Doing more than one or two such cuts or cutting all the way through the onion also seem unnecessary if you look at the layers being cut through. If you go with the parallel cuts, coming in from either side of the onion through the first three or four layers should be sufficient and result in less drag and less need for pressure holding the onion in place. It's more cuts since you need to come from both sides, but they're shallower and should be a lot faster.

I've taken to doing two or three fan cuts on each side from the bottom working up, and then shifting to vertical cuts for the rest. This results in reasonably consistent pieces without feeling like I'm about to sever an artery.


----------



## chrislehrer (Oct 9, 2008)

This is exactly why an usuba is so good for that cut: the blade is ridiculously thin, for a start, and the back is concave. So it slips through the onion very easily. I will say that if your knife is very, very sharp, you need almost no pressure on the onion. But I'm sympathetic to the problem!


----------



## loomchick (Jun 11, 2013)

Give yourself time to learn and practice. In addition to everything people have contributed, I recommend the internet-based class on Bluprint (they merged with Craftsy). This particular class is free and well worth the time.

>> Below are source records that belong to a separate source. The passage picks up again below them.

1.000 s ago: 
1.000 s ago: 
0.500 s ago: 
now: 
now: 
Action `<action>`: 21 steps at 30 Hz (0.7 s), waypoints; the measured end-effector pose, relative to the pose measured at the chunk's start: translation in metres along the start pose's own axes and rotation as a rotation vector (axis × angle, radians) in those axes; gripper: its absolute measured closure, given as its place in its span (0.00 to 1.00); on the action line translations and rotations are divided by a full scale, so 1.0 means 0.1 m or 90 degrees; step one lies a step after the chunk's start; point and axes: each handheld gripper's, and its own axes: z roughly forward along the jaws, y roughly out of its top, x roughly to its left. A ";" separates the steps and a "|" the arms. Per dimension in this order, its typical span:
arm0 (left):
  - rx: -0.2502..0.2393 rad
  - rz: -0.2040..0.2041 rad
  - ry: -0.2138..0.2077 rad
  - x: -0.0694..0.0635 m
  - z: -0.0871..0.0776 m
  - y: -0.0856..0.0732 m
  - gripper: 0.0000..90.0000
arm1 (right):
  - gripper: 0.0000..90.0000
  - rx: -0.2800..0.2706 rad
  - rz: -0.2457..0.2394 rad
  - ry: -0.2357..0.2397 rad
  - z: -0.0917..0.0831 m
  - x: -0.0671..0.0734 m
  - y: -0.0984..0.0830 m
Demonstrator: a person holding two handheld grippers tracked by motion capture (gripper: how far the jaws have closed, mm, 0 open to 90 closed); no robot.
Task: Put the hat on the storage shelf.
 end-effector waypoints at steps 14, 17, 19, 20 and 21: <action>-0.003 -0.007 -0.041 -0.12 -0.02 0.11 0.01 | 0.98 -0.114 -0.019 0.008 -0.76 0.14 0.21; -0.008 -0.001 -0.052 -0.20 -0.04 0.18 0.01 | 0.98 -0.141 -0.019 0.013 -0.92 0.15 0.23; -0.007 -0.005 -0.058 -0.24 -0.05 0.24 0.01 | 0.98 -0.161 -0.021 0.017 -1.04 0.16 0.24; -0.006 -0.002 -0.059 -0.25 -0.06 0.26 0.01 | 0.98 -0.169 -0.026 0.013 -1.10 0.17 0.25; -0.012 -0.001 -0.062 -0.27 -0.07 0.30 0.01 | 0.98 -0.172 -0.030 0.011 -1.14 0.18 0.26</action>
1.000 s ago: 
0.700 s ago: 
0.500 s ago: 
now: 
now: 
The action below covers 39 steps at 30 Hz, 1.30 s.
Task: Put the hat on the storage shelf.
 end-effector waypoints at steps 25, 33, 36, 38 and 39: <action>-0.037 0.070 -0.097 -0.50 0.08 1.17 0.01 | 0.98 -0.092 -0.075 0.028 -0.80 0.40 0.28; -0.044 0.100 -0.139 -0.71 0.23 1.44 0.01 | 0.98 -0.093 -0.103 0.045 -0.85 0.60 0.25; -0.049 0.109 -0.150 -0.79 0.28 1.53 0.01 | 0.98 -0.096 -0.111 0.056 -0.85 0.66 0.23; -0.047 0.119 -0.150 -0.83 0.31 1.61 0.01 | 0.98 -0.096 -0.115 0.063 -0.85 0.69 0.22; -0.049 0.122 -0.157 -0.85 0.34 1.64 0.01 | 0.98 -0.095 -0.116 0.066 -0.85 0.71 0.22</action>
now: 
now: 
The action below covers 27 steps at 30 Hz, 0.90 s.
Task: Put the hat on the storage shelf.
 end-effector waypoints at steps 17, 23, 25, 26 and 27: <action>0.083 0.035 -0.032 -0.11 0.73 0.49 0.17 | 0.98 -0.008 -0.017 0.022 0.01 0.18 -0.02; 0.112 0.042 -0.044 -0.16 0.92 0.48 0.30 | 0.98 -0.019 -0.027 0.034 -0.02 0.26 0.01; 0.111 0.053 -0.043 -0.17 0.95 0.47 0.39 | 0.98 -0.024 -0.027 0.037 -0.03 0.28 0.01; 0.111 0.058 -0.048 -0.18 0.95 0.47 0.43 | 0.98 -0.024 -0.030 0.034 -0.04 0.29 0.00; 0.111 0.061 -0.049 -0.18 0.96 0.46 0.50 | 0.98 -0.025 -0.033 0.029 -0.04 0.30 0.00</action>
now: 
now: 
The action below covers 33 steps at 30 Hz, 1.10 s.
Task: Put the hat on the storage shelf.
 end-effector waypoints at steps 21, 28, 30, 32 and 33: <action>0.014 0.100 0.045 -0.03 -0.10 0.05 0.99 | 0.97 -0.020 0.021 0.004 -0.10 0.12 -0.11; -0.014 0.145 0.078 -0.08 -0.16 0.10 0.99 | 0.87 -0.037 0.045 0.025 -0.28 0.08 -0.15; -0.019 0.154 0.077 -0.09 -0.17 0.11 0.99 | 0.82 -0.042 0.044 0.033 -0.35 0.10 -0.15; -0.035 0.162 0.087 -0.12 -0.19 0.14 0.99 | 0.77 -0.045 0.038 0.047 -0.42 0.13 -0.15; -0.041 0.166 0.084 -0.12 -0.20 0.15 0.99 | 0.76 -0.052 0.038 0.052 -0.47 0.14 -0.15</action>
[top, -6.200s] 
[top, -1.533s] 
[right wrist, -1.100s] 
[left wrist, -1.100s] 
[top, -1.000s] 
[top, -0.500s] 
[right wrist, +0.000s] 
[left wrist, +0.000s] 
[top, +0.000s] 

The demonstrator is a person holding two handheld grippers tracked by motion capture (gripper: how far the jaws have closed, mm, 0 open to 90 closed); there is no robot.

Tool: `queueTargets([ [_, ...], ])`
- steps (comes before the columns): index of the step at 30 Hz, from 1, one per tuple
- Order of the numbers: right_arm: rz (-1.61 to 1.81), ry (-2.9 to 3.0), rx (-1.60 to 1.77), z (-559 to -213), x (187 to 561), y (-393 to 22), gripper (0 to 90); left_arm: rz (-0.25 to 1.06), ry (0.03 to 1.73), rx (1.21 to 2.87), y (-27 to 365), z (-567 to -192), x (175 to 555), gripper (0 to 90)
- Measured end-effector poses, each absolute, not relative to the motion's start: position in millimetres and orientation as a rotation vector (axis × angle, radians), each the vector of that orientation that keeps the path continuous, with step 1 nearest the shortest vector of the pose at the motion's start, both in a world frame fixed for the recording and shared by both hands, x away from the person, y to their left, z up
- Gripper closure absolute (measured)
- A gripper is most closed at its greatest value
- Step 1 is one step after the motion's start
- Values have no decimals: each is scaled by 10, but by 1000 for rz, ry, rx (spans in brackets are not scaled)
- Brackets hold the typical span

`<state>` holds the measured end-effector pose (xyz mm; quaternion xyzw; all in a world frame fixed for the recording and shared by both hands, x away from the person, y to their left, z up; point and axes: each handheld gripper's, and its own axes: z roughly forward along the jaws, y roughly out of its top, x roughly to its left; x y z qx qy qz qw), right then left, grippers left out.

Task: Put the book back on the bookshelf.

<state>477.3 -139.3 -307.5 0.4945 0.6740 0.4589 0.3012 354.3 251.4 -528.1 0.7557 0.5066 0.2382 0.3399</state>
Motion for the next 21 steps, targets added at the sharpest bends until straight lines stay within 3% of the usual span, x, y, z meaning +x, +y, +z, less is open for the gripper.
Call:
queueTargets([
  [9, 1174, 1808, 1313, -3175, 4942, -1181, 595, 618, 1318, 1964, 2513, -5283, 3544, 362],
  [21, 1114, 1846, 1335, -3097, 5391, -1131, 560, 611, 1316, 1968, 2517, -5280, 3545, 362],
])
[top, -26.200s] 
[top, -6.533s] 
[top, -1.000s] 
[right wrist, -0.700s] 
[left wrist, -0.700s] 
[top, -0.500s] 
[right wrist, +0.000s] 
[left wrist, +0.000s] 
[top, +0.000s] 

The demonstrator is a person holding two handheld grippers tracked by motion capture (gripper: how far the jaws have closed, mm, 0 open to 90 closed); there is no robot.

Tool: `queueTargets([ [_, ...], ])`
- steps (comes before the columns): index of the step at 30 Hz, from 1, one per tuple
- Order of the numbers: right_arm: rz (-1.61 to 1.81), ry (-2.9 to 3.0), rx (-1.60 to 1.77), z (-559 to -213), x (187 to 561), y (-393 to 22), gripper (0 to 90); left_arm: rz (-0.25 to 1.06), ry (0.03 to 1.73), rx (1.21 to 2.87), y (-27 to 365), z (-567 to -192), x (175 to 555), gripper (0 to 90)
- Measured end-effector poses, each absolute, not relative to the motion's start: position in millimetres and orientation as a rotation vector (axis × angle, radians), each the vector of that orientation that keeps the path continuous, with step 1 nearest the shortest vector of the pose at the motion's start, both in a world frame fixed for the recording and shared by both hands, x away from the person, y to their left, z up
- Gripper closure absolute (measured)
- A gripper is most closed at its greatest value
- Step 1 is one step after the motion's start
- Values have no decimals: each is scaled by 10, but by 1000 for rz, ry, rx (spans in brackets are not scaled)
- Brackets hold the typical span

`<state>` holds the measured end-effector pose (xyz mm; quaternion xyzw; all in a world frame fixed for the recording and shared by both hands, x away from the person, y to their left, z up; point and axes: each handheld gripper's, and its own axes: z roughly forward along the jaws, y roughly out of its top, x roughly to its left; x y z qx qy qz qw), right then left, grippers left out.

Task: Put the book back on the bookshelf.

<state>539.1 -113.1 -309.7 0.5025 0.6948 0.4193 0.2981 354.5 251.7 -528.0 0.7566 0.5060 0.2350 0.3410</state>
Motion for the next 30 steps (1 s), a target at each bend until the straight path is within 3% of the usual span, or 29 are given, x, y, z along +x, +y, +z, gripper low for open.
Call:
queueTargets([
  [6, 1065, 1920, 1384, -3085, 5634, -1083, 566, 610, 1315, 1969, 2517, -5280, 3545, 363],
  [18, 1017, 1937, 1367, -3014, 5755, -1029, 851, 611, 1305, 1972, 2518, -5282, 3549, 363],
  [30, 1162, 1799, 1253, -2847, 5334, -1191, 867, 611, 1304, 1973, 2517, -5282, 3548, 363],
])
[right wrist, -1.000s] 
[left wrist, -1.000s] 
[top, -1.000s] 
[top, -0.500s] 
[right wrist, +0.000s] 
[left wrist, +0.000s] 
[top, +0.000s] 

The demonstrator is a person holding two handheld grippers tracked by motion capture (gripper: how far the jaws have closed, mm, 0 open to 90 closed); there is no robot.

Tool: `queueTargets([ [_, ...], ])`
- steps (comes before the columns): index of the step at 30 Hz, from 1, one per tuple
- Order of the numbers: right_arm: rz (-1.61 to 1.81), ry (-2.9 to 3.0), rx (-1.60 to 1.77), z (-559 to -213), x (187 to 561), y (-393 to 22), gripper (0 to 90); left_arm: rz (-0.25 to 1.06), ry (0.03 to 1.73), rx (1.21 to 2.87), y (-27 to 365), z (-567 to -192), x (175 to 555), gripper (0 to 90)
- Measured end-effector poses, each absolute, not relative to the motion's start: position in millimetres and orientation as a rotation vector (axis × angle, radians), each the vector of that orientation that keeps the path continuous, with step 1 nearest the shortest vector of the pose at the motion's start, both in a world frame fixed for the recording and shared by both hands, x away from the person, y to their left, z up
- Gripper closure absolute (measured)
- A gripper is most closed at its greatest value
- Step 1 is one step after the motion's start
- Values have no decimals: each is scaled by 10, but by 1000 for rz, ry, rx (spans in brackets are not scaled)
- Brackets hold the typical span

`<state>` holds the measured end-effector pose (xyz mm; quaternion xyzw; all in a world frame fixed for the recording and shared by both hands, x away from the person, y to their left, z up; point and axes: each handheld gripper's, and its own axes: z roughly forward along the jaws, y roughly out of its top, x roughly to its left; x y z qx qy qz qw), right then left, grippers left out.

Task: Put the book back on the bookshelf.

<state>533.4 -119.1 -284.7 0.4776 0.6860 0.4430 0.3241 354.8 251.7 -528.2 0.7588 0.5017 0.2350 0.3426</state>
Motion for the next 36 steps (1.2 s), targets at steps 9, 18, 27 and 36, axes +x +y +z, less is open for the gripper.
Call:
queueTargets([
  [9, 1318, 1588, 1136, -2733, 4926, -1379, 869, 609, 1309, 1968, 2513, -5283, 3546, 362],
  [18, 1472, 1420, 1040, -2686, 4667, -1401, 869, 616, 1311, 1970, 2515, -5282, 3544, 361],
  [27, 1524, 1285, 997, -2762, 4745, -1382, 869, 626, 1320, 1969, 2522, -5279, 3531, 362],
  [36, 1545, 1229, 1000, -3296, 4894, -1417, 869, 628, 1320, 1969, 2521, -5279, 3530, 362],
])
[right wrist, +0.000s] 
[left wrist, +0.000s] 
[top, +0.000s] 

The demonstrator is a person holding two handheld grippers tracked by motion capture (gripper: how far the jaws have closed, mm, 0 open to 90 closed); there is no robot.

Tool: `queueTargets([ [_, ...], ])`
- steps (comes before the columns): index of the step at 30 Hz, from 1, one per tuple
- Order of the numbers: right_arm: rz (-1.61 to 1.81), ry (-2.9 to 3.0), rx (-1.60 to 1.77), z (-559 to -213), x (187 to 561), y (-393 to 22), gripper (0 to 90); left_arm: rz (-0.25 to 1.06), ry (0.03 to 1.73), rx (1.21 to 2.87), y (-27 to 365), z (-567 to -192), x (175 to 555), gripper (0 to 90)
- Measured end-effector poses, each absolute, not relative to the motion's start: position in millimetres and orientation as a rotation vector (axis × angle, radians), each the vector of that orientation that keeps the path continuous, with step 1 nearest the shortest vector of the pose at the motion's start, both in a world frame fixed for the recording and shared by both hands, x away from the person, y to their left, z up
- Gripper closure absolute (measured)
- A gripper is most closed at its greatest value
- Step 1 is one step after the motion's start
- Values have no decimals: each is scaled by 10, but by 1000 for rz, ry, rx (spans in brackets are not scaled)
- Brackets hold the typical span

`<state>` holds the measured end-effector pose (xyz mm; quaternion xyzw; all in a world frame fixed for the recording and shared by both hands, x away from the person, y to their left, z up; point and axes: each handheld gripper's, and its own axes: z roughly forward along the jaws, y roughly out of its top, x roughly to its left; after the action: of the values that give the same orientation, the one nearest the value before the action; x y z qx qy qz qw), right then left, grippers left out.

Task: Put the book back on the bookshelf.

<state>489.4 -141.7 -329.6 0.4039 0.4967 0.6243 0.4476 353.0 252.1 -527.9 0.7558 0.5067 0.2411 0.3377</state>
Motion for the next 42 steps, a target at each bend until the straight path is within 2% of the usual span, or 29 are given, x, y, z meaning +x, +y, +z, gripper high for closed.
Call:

https://shop.mybluprint.com/cooking/classes/complete-knife-skills/35338


----------



## Shri (Jan 6, 2019)

Thanks will go through the class and practice.


----------



## mhpr262 (Dec 6, 2013)

Looking for a new, affordable knife mostly for veggies and also looking to learn hoow to sharpen? That screams KIWI brand nakiri


----------



## galley swiller (May 29, 2013)

OOOOH! An invocation of Kiwi knives! Time to trot out my favorite quote about them from "snappy hat":

_"Kiwi knives have changed my life. My teeth are whiter, my clothes brighter , my car runs faster, girls throw themselves at me and I just won a lottery.

When I used just my MACs and Wusthofs my wife left me , my dog would bite me whilst I slept and my house caught on fire..

No more now that I own a light as air sharper than sharp Kiwi _."

Seriously, I wouldn't bother with Kiwi knives. Yes, I have one for reference purposes. But it's such poor quality steel that (1) it dulls almost immediately, if not before and (2) it's such a royal PITA to even try to sharpen, that it makes conventional Hinckels International blades seem like paragons of the sharpeners' tradecraft (if you can believe that, then let me sell you a quit claim deed to the Brooklyn Bridge).

If you want a quasi-decent cheap blade, try some cheap chef's knife with an 8 inch long blade. Currently on eBay are some knives with blades made from AUS-8 steel. I'm seeing some with prices below $20.

Or, a step below that, you can go into a restaurant supply place and get something. Within a few hundred feet of where I am living, there's a new store with a house brand (I won't mention) that has a 10-inch "X50CrMoV15" (aka "4116") steel blade chef's knife for under $16. I've also bought some really el-cheapo ($7.99) 9-inch 4116 steel chef's knives that I can hand out to the undeserving when they want to help out in the kitchen and I don't trust them with my honyaki blades.

GS


----------